Work to complete: Copy the listing verbatim, excluding any images found in it.

Information shown: Begin

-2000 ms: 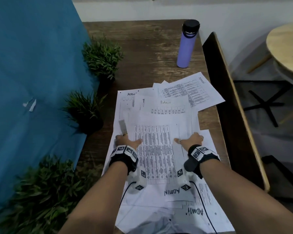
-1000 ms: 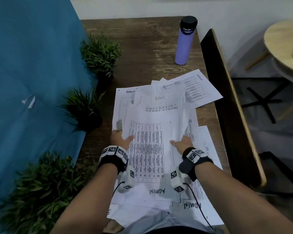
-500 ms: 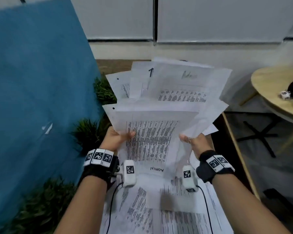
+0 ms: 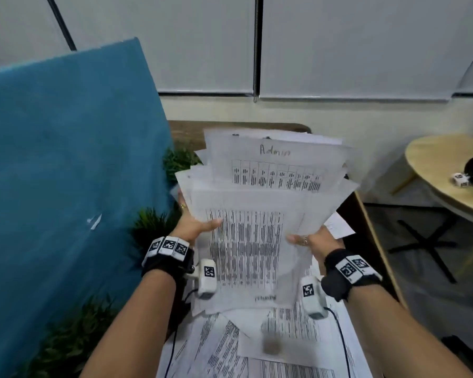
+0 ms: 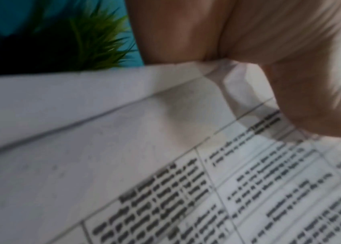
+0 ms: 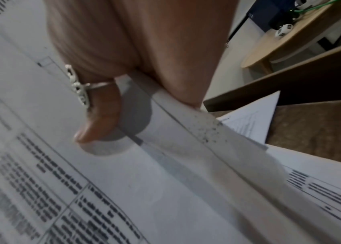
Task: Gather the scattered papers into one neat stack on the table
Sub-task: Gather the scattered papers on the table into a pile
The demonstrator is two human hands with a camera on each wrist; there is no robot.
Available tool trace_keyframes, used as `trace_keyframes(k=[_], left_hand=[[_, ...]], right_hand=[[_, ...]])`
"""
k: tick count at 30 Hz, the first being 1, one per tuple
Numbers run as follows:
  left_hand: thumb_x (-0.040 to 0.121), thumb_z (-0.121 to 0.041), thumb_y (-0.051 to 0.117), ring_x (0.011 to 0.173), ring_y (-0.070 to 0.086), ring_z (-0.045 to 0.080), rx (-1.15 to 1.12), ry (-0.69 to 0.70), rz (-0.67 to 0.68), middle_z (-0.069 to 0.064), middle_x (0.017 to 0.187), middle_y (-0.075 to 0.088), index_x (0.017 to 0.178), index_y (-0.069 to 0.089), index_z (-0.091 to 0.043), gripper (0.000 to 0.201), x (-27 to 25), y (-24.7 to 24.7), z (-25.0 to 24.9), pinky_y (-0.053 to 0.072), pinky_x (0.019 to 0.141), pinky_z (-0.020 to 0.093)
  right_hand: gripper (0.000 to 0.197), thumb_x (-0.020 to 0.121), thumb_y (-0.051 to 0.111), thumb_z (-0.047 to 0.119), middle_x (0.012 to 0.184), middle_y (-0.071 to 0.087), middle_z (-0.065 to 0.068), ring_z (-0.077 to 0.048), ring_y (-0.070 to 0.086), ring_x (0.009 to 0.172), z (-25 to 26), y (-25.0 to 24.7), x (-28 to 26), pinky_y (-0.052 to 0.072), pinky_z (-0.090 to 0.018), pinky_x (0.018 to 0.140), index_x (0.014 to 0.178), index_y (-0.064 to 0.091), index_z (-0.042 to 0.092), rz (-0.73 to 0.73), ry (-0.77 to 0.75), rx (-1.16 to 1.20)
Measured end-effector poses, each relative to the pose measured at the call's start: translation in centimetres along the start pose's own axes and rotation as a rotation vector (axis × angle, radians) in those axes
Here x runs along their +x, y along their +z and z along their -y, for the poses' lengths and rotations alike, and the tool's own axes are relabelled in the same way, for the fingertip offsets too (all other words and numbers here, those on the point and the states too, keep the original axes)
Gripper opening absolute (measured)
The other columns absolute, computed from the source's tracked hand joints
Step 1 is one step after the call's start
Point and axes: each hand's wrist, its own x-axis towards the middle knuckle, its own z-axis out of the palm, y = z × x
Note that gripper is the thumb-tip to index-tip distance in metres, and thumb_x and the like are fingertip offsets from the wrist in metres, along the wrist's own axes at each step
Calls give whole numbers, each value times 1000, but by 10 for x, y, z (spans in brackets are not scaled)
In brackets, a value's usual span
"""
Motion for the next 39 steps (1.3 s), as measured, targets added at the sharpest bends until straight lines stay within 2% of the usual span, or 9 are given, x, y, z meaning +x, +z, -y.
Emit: trace_keyframes(k=[5,10,13,19,22,28,31,36,39], left_hand=[[21,-50,91,112,54,16,24,-64,72,-1,113,62,125,51,-11,118,1,11,13,39,102,35],[56,-15,85,115,54,13,78,-25,89,-2,118,60,121,51,-15,73,-1,21,11,42,100,27],[70,4,74,106,60,6,68,101,43,-3,115,63,113,54,-16,52,1,22,5,49,88,14],[45,-33,91,123,53,20,56,30,92,8,130,58,126,51,-16,91,1,25,14,40,105,41],[48,-35,90,128,46,21,101,-58,13,6,136,52,134,41,-11,102,2,36,21,31,112,42],[77,-1,70,99,61,2,-25,131,-56,2,115,63,110,58,-21,40,4,37,-4,48,88,21],[73,5,70,91,63,-9,10,150,-37,-6,105,64,114,55,-12,46,7,33,0,50,77,9],[53,-29,87,111,60,19,21,-1,-103,5,116,66,118,56,-6,75,0,42,28,42,104,47],[66,-11,81,110,60,19,19,59,-124,3,115,65,116,55,-8,56,-1,48,17,44,102,42]], right_hand=[[58,56,86,23,109,71,-2,-20,63,108,-17,-16,5,40,-49,106,109,63,20,80,49,-84],[51,67,77,0,110,68,-10,-26,62,109,-2,-18,4,46,-38,97,114,60,6,-13,0,-18],[55,51,87,17,104,72,-8,-25,66,104,14,-21,0,51,-39,93,103,68,11,6,-103,58],[78,34,92,34,101,73,-1,-22,66,105,5,-23,3,53,-41,91,105,64,15,13,-83,-4],[64,57,85,7,106,67,-7,-31,59,111,-10,-18,9,43,-53,101,114,56,7,-114,-92,-28],[41,70,74,1,93,67,7,4,67,77,30,-15,-2,54,-14,73,108,61,9,-145,-268,28],[51,55,80,21,94,70,9,-1,68,86,34,-12,-4,55,-18,78,103,63,16,-141,-266,0],[35,75,73,7,109,66,-20,-26,64,96,5,4,-3,49,-35,89,107,61,-3,-276,-182,-26],[37,72,75,9,104,68,-14,-23,64,96,16,3,-4,49,-38,94,105,62,-2,-278,-209,24]])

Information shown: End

Your solution:
-2000 ms: 
-1000 ms: 
-500 ms: 
+0 ms: 
+0 ms: 
+0 ms: 
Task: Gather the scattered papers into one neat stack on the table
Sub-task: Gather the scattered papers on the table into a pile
The demonstrator is two human hands with a camera on each wrist; there is no robot.
Available tool trace_keyframes, used as `trace_keyframes(k=[_], left_hand=[[_, ...]], right_hand=[[_, ...]])`
"""
k: tick count at 30 Hz, the first being 1, one per tuple
Numbers run as follows:
  left_hand: thumb_x (-0.040 to 0.121), thumb_z (-0.121 to 0.041), thumb_y (-0.051 to 0.117), ring_x (0.011 to 0.173), ring_y (-0.070 to 0.086), ring_z (-0.045 to 0.080), rx (-1.15 to 1.12), ry (-0.69 to 0.70), rz (-0.67 to 0.68), middle_z (-0.069 to 0.064), middle_x (0.017 to 0.187), middle_y (-0.075 to 0.088), index_x (0.017 to 0.178), index_y (-0.069 to 0.089), index_z (-0.091 to 0.043), gripper (0.000 to 0.201), x (-27 to 25), y (-24.7 to 24.7), z (-25.0 to 24.9), pinky_y (-0.053 to 0.072), pinky_x (0.019 to 0.141), pinky_z (-0.020 to 0.093)
  right_hand: gripper (0.000 to 0.197), thumb_x (-0.020 to 0.121), thumb_y (-0.051 to 0.111), thumb_z (-0.047 to 0.119), middle_x (0.012 to 0.184), middle_y (-0.071 to 0.087), middle_z (-0.065 to 0.068), ring_z (-0.077 to 0.048), ring_y (-0.070 to 0.086), ring_x (0.009 to 0.172), z (-25 to 26), y (-25.0 to 24.7), x (-28 to 26), pinky_y (-0.052 to 0.072), pinky_z (-0.090 to 0.018), pinky_x (0.018 to 0.140), index_x (0.014 to 0.178), index_y (-0.064 to 0.091), index_z (-0.042 to 0.092), rz (-0.73 to 0.73), ry (-0.77 to 0.75), rx (-1.16 to 1.20)
Measured end-effector poses, each relative to the pose measured at the call's start: translation in centimetres along the start pose's own axes and rotation as a rotation vector (axis × angle, radians) in those axes
Here x runs along their +x, y along their +z and z along their -y, for the poses' lengths and rotations alike, and the tool's own axes are relabelled in the same way, for the fingertip offsets too (all other words and numbers here, those on the point and the states too, keep the original axes)
Gripper opening absolute (measured)
The other columns absolute, computed from the source's tracked hand joints
Step 1 is one step after the call's start
Point and axes: each hand's wrist, its own x-axis towards the middle knuckle, its own z-axis out of the palm, y = z × x
Note that gripper is the thumb-tip to index-tip distance in metres, and thumb_x and the like are fingertip offsets from the wrist in metres, along the wrist's own axes at each step
Calls give whole numbers, each value times 1000, but by 10 for x, y, z (spans in brackets are not scaled)
In brackets, a value's usual span
"""
Motion for the next 39 steps (1.3 s), as measured, targets added at the sharpest bends until straight lines stay within 2% of the usual span, or 9 are given, x, y, z meaning +x, +z, -y.
Emit: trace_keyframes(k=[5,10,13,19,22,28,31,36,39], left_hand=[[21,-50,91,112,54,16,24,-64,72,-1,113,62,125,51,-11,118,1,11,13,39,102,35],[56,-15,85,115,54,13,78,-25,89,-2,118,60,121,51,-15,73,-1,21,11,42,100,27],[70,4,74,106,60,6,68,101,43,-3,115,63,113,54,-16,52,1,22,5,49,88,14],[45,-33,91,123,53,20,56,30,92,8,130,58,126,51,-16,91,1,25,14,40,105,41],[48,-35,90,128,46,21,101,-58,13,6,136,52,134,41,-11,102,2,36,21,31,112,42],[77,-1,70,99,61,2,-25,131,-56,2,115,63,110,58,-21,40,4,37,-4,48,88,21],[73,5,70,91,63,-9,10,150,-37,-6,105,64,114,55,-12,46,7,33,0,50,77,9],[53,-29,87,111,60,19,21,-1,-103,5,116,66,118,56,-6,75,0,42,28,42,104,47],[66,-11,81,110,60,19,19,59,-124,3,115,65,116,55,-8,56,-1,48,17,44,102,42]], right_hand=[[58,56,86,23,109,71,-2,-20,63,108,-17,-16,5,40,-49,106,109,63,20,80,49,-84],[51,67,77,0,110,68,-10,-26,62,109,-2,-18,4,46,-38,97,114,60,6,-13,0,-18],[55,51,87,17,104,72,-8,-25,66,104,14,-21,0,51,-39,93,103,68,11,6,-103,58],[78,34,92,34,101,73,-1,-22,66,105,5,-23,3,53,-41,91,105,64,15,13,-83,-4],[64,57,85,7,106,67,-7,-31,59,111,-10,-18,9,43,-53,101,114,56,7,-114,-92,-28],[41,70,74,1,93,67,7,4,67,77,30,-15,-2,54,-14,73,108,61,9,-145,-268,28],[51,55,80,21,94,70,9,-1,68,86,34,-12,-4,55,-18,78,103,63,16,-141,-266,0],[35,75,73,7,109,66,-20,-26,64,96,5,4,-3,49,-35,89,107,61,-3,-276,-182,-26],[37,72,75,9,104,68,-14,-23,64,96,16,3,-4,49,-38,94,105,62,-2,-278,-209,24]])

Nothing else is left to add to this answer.